Shelley Patterson is an American basketball coach, currently an assistant coach with the Washington Mystics of the WNBA.

College career
Patterson played point guard for the Cougars and graduated from Washington State University in 1984. 

Patterson shares the single-game record for steals (9) with four other players. She led the team in steals (99) and assists (95) during the 1982-83 season. During the 1980-81 season, she led the team in assists (96). She stands 4th all-time at WSU in career steals with 237 in 84 games played.

Early career
Patterson began her coaching career in the NCAA as a recruiting coordinator for Indiana State University. She later served as an assistant coach with the Philadelphia Rage of the American Basketball League.

WNBA career
Patterson served as Director of Basketball Operations for the Houston Comets during their 1999 championship season. She then served as an assistant coach for the Indiana Fever from 2000 to 2003, and the Phoenix Mercury in 2004.

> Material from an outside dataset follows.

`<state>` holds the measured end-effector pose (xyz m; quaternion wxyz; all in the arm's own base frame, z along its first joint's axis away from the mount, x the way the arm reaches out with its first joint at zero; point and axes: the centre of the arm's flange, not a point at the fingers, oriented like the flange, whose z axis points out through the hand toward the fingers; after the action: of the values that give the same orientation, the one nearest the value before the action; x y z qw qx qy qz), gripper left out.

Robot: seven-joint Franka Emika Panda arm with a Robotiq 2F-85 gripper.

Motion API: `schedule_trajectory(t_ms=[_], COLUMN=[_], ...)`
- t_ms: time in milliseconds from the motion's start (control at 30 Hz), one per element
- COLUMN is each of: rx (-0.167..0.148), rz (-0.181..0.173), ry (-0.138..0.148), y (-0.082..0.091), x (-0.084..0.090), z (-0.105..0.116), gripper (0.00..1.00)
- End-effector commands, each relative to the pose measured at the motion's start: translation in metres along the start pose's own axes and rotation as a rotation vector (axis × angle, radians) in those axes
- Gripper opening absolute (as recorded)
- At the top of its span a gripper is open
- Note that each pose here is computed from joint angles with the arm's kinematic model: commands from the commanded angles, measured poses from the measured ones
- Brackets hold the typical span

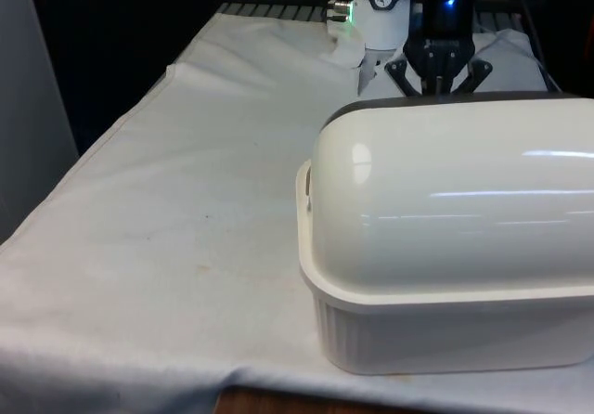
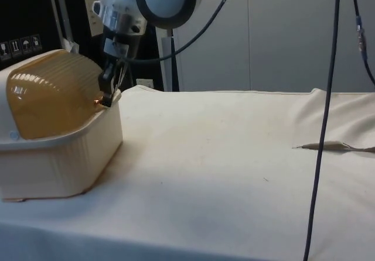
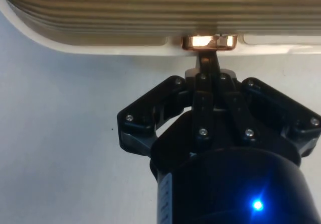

In 2005, Patterson worked as head coach of the Chicago Blaze of the National Women's Basketball League. Prior to joining the Lynx in 2010, Patterson worked as an assistant coach with the Seattle Storm for three years.

On January 28, 2020, Patterson was named an assistant coach with the New York Liberty. She joined head coach Walt Hopkins in New York, with whom she spent the prior three seasons as an assistant in Minnesota. 

One of her specialties as a coach is "shot mechanics and fine-tuning three-point shooting."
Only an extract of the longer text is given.